▶ Problem details
When you reach the line in the data below that contains "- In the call", please start repeating lines exactly, and stop after the line that contains "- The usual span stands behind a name", repeating nothing else.

▶ Dataset extract
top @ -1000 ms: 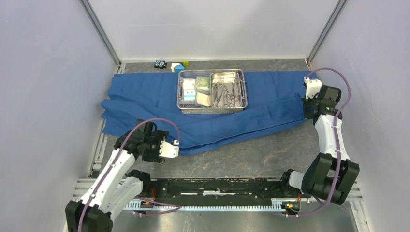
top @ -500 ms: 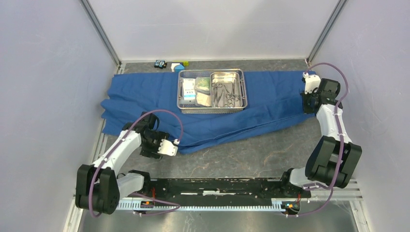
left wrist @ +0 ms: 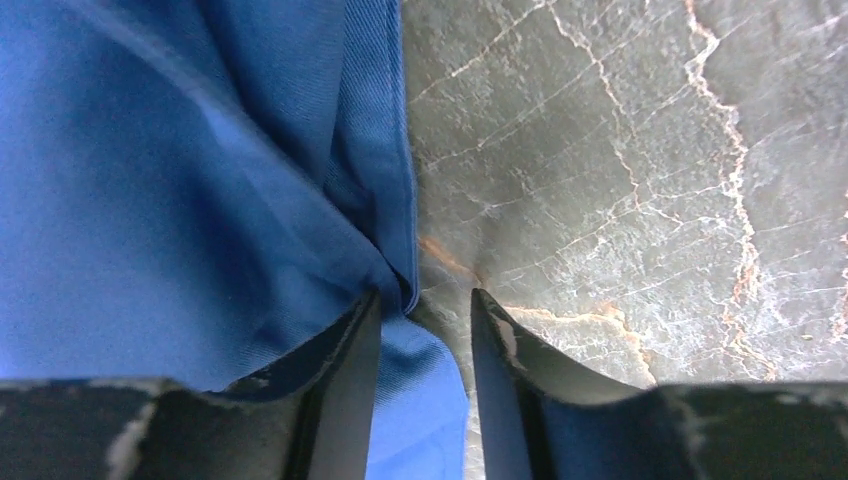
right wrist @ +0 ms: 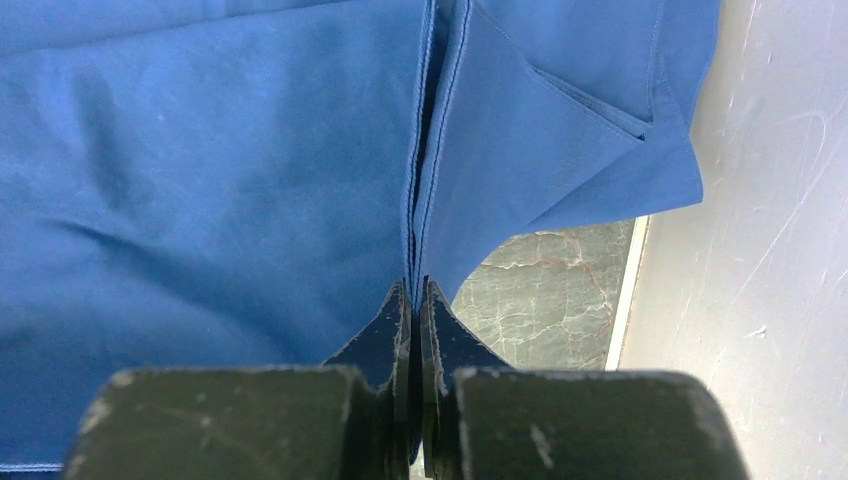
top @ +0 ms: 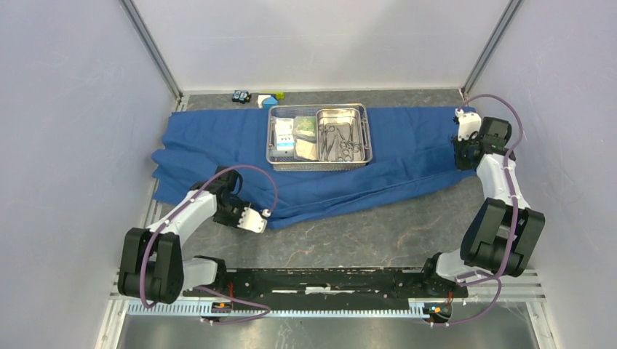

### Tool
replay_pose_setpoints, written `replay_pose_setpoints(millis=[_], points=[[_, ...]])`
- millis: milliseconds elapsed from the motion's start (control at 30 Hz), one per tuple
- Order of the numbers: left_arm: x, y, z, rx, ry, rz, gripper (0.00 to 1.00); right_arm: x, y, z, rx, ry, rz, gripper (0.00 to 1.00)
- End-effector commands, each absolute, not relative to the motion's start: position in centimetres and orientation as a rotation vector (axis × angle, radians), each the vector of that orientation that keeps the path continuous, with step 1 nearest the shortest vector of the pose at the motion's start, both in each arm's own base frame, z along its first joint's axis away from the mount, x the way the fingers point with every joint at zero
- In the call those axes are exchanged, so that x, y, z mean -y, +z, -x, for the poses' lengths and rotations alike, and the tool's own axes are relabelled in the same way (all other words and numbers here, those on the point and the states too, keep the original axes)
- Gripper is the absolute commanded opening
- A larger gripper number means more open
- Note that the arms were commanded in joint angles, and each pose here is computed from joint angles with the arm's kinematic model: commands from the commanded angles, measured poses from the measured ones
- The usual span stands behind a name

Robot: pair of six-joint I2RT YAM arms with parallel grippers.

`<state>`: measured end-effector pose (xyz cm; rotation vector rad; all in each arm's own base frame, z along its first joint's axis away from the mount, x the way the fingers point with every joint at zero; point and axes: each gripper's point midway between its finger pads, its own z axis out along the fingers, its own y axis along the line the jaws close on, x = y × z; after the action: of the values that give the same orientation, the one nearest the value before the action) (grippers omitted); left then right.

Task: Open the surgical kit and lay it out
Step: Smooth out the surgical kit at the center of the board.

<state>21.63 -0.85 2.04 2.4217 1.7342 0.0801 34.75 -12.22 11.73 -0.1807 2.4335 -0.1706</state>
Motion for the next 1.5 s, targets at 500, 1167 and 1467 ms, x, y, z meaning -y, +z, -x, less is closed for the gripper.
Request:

▶ Response for this exercise
- In the call those axes are exchanged, so that x, y, z mean -y, +z, -x, for the poses' lengths and rotations alike, and the tool's own axes are relabelled in the same way (all other words and numbers here, those on the point and the states too, keep the original axes)
- Gripper is the absolute commanded opening
- A larger gripper number means more open
- Note that the arms were commanded in joint angles, and each pose here is computed from joint angles with the arm's kinematic model: commands from the commanded angles, measured poses from the measured ones
- The usual span stands behind a name

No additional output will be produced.